SCORF: Selective Cost-Aware Oblique Random Forests for Unreliable Data
Abstract
Decision forests are widely used for tabular data due to their efficiency and strong performance. However, they typically optimize accuracy under i.i.d. assumptions, ignoring decision costs, abstention options, and reliability issues such as missing data, distribution shift, or label noise. Oblique variants (which use linear feature combinations) improve representational power, but often lack decision-aware objectives or reliability guarantees. We introduce SCORF, a Selective Cost-Aware Oblique Random Forest framework for unreliable data. SCORF consists of four key components: (i) a spectral sensitivity transform learned from model probability gradients to highlight cost-relevant feature directions; (ii) training a standard tree ensemble on the transformed features; (iii) a calibrated selective prediction mechanism with a defer option that controls a target error rate; and (iv) targeted training perturbations along sensitivity directions to improve worst-case robustness.

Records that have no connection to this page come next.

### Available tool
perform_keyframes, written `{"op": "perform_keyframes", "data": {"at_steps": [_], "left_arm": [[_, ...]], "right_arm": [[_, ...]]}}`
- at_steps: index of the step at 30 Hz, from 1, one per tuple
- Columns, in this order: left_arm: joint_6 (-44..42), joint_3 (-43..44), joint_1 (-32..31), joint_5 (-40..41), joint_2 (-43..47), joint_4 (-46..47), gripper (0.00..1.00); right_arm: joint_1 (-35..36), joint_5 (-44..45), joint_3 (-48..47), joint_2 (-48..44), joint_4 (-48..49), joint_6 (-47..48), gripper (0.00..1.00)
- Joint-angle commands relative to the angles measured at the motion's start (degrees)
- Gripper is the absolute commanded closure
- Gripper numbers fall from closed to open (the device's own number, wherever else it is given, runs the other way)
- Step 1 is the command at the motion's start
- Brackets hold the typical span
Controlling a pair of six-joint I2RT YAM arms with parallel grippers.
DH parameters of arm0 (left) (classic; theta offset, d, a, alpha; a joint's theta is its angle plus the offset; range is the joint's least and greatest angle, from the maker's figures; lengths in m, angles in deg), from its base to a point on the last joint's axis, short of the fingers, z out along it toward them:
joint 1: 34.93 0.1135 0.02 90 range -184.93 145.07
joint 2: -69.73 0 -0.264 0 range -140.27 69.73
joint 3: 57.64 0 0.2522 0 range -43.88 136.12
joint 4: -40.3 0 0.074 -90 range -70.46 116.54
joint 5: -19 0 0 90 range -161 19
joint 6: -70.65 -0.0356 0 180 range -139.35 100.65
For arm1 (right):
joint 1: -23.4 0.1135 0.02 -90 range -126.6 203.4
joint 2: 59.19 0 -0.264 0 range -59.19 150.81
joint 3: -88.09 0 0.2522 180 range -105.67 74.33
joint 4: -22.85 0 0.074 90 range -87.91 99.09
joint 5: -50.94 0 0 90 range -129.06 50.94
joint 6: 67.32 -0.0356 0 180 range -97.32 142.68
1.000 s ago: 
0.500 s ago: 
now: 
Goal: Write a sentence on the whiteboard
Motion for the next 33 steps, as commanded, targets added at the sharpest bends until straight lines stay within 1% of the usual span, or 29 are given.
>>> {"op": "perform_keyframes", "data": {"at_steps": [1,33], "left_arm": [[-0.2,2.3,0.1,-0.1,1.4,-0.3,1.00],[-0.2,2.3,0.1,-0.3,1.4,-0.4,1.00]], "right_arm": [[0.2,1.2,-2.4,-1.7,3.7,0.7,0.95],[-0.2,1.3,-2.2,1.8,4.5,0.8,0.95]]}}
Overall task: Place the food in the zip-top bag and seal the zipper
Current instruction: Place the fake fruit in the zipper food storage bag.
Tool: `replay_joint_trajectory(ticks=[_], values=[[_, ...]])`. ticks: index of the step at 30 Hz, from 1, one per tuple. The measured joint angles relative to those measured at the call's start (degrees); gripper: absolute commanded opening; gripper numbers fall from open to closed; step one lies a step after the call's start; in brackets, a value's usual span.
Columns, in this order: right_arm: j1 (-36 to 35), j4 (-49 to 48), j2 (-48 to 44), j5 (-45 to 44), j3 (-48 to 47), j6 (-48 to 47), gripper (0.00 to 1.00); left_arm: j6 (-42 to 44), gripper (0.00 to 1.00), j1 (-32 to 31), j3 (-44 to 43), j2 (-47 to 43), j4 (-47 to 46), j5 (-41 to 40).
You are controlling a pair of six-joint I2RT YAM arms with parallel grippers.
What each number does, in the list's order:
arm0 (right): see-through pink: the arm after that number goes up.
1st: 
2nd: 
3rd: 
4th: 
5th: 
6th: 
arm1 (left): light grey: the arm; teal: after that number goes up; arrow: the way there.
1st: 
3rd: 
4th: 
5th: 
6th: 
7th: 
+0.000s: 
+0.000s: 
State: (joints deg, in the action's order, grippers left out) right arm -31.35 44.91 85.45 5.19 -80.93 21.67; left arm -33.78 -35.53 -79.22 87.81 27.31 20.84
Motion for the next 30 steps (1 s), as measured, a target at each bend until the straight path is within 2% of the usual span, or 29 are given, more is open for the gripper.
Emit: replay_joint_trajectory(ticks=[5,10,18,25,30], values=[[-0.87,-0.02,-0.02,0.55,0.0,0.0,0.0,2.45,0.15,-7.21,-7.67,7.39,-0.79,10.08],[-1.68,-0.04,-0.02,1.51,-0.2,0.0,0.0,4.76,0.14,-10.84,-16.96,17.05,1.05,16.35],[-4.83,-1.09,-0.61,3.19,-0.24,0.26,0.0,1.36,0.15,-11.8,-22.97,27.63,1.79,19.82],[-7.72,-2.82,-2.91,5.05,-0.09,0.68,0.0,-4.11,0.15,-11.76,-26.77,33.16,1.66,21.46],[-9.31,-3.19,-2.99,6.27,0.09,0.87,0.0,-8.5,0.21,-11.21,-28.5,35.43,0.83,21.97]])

On three public credit-risk datasets and four challenging test conditions (clean i.i.d., covariate shift, missing data, and label noise), SCORF consistently reduces mean policy cost compared to other ensembles, while respecting the desired error rate via selective abstention. Ablation studies confirm that each component (spectral transform, selective calibration, and robustness augmentation) provides complementary benefits.